Abstract

e23042 Background: KRAS monitoring provides valuable information for early diagnosis and prediction of treatment outcome in colorectal cancer. KRAS mutation is observed in only half of colon cancer patients, whereas it is detected in 90% of pancreatic cancer patients. Therefore, investigating tumor DNA in blood by KRAS monitoring may be even more valuable in pancreatic cancer patients. In this study, we elucidated the clinical significance of KRAS monitoring in pancreatic cancer patients during treatment. Methods: KRAS in tumor tissues was analyzed for mutations by Scorpion ARMS or RASKET in 38 patients with pancreatic tumors. KRAS in blood was analyzed for mutations (G12D, G12V, G12C, G12A, G12S, G12R, G13D, Q61L, and Q61H) using droplet digital polymerase chain reaction in 23 patients who underwent chemotherapy and who had KRAS mutation in their tissues. Results: KRAS mutation in tumor tissues was detected in 27 of 38 patients (71.1%).

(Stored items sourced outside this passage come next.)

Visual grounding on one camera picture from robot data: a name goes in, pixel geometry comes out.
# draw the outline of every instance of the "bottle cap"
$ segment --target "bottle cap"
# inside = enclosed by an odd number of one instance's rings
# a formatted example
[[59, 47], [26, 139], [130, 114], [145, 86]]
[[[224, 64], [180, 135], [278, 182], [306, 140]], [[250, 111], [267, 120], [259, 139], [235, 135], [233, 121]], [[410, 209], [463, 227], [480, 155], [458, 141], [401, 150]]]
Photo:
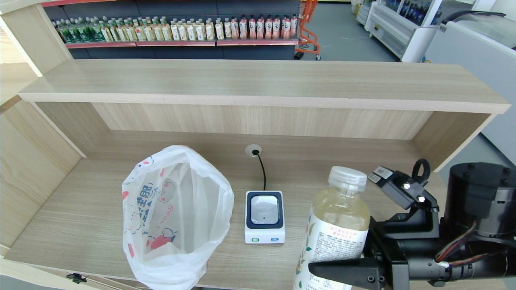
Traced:
[[333, 166], [328, 177], [330, 185], [355, 191], [364, 191], [366, 182], [364, 172], [342, 166]]

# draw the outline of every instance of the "orange shopping cart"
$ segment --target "orange shopping cart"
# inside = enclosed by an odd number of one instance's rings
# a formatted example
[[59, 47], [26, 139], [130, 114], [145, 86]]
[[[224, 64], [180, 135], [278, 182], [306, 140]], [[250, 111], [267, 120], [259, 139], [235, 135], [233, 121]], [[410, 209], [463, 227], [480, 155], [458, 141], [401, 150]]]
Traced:
[[[303, 5], [302, 14], [299, 16], [299, 48], [296, 49], [297, 52], [301, 53], [315, 53], [315, 60], [321, 60], [320, 46], [317, 43], [317, 35], [310, 30], [308, 30], [305, 25], [310, 23], [312, 19], [312, 15], [314, 13], [315, 7], [319, 0], [306, 0]], [[310, 47], [310, 44], [313, 45], [313, 50], [305, 49], [306, 47]]]

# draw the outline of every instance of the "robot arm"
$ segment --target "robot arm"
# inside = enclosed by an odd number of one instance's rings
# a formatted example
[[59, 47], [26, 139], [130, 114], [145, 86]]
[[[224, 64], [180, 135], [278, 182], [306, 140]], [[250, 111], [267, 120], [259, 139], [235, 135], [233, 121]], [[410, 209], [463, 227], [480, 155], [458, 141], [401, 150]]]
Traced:
[[386, 221], [371, 217], [364, 258], [310, 263], [309, 271], [370, 290], [408, 290], [410, 280], [442, 287], [461, 279], [516, 276], [516, 174], [490, 163], [451, 167], [440, 224], [437, 201], [424, 189], [429, 175], [424, 159], [411, 176], [377, 168], [369, 179], [409, 212]]

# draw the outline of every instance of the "plastic bag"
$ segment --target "plastic bag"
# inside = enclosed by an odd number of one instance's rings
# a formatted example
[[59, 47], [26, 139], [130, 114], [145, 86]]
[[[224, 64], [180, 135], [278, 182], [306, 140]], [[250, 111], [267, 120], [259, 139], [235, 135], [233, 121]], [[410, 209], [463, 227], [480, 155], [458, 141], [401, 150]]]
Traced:
[[123, 249], [134, 276], [154, 290], [191, 289], [229, 230], [233, 190], [208, 161], [170, 146], [122, 183]]

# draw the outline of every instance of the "refrigerator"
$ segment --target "refrigerator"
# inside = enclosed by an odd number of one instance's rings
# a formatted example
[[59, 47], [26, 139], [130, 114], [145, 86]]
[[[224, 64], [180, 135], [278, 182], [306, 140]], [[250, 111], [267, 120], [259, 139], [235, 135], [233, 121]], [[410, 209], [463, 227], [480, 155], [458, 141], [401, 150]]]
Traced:
[[439, 26], [425, 57], [463, 66], [512, 104], [482, 133], [516, 164], [516, 20], [496, 12], [454, 13]]

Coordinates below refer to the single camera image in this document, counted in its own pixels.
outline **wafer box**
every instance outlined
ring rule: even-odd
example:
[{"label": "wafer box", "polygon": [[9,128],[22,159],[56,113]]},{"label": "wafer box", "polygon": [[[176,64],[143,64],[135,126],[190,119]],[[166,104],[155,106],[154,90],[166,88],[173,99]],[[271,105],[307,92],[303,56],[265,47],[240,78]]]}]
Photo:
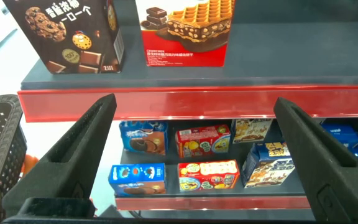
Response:
[{"label": "wafer box", "polygon": [[254,143],[242,166],[245,188],[280,185],[295,169],[285,142]]},{"label": "wafer box", "polygon": [[124,44],[113,0],[4,2],[51,73],[121,71]]},{"label": "wafer box", "polygon": [[235,0],[136,0],[148,66],[223,67]]}]

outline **snack box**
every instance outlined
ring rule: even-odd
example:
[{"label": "snack box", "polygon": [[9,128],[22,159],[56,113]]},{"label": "snack box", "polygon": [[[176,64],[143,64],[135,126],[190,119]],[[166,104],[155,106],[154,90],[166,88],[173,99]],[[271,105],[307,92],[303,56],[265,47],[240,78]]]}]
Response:
[{"label": "snack box", "polygon": [[119,124],[124,150],[165,155],[168,124],[163,121],[123,121]]},{"label": "snack box", "polygon": [[321,126],[348,149],[358,145],[357,133],[350,125],[322,124]]},{"label": "snack box", "polygon": [[295,169],[285,142],[254,143],[242,166],[245,188],[280,185]]},{"label": "snack box", "polygon": [[263,141],[270,129],[273,119],[234,119],[232,133],[233,144]]},{"label": "snack box", "polygon": [[51,73],[121,71],[124,44],[113,0],[4,3]]},{"label": "snack box", "polygon": [[232,189],[239,175],[236,160],[178,164],[181,191]]},{"label": "snack box", "polygon": [[230,130],[227,125],[190,128],[175,135],[180,158],[228,152]]},{"label": "snack box", "polygon": [[135,0],[147,66],[223,67],[235,0]]},{"label": "snack box", "polygon": [[165,165],[113,165],[109,183],[117,196],[164,194]]}]

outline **product box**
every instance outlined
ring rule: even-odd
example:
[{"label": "product box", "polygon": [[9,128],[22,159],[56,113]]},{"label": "product box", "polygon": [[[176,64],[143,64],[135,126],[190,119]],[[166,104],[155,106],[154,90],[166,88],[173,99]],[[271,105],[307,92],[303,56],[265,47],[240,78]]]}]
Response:
[{"label": "product box", "polygon": [[350,125],[322,124],[321,126],[348,149],[358,144],[357,133]]},{"label": "product box", "polygon": [[113,165],[109,183],[117,196],[164,194],[165,165]]},{"label": "product box", "polygon": [[123,121],[119,124],[124,150],[165,155],[168,124],[163,121]]},{"label": "product box", "polygon": [[135,0],[147,66],[223,67],[235,0]]},{"label": "product box", "polygon": [[230,130],[215,125],[177,131],[175,135],[180,158],[205,156],[229,151]]},{"label": "product box", "polygon": [[121,71],[124,44],[113,0],[4,2],[51,73]]},{"label": "product box", "polygon": [[239,175],[236,160],[178,164],[181,191],[232,189]]},{"label": "product box", "polygon": [[273,119],[234,119],[232,133],[233,143],[263,141],[270,129]]},{"label": "product box", "polygon": [[280,185],[295,169],[285,142],[254,143],[242,166],[245,188]]}]

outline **shelf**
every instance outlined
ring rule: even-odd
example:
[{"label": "shelf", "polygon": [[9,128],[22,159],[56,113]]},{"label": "shelf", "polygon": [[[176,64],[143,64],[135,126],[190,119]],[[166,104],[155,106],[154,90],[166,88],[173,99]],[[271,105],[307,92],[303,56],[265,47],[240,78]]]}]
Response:
[{"label": "shelf", "polygon": [[[179,162],[221,161],[236,159],[241,167],[252,147],[252,143],[233,144],[227,154],[215,154],[208,157],[192,157],[180,159],[177,156],[175,132],[180,129],[209,126],[214,124],[230,125],[231,120],[220,121],[171,121],[170,145],[166,156],[140,154],[135,152],[122,153],[121,164],[145,164],[164,162],[166,165],[167,193],[145,195],[144,197],[116,197],[118,210],[230,210],[230,209],[279,209],[309,208],[305,192],[298,178],[292,172],[282,185],[273,187],[256,187],[244,189],[241,179],[233,189],[202,190],[181,192],[179,190],[177,164]],[[282,141],[278,123],[274,121],[266,141]]]},{"label": "shelf", "polygon": [[38,61],[18,92],[27,121],[76,121],[109,93],[115,119],[274,117],[279,96],[312,116],[358,116],[358,5],[238,1],[223,68],[153,68],[134,1],[115,4],[122,73],[52,75]]}]

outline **cookie picture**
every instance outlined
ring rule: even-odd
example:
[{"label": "cookie picture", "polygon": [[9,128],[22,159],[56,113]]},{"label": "cookie picture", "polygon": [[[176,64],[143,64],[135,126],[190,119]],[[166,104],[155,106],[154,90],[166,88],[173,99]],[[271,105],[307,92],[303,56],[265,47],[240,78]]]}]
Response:
[{"label": "cookie picture", "polygon": [[112,8],[112,5],[110,5],[108,9],[108,21],[109,21],[110,29],[116,30],[117,28],[116,14],[114,13],[114,9]]},{"label": "cookie picture", "polygon": [[58,24],[50,21],[49,18],[41,12],[39,7],[31,7],[25,12],[25,20],[30,29],[44,39],[54,42],[61,42],[66,38],[66,27],[62,22]]},{"label": "cookie picture", "polygon": [[77,31],[74,34],[73,43],[82,50],[89,49],[92,46],[92,40],[81,31]]}]

These 27 patients showed significantly poorer prognosis (24.4 months median overall survival time [MST]) than the six patients without mutation (p = 0.04), who were all alive. Patients with mutation of 12D in tumor tissues showed better prognosis than patients with other types of mutation; thus, mutation of 12D may have a different biological effect to other mutations. Monitoring of KRAS in blood revealed KRAS mutation in 14 of 23 patients (60.9%). These 14 patients exhibited significantly poorer treatment outcomes than patients without mutation. The MST of patients with KRAS mutation in their blood was significantly shorter than that of patients without KRAS mutation (17.7 months vs. 44.3 months, p = 0.03). Conclusions: KRAS mutation in blood could be a valuable predictive and prognostic biomarker in pancreatic cancer patients who undergo chemotherapy. Additionally, assessment of KRAS in tumor tissues may provide information about individual tumor biology.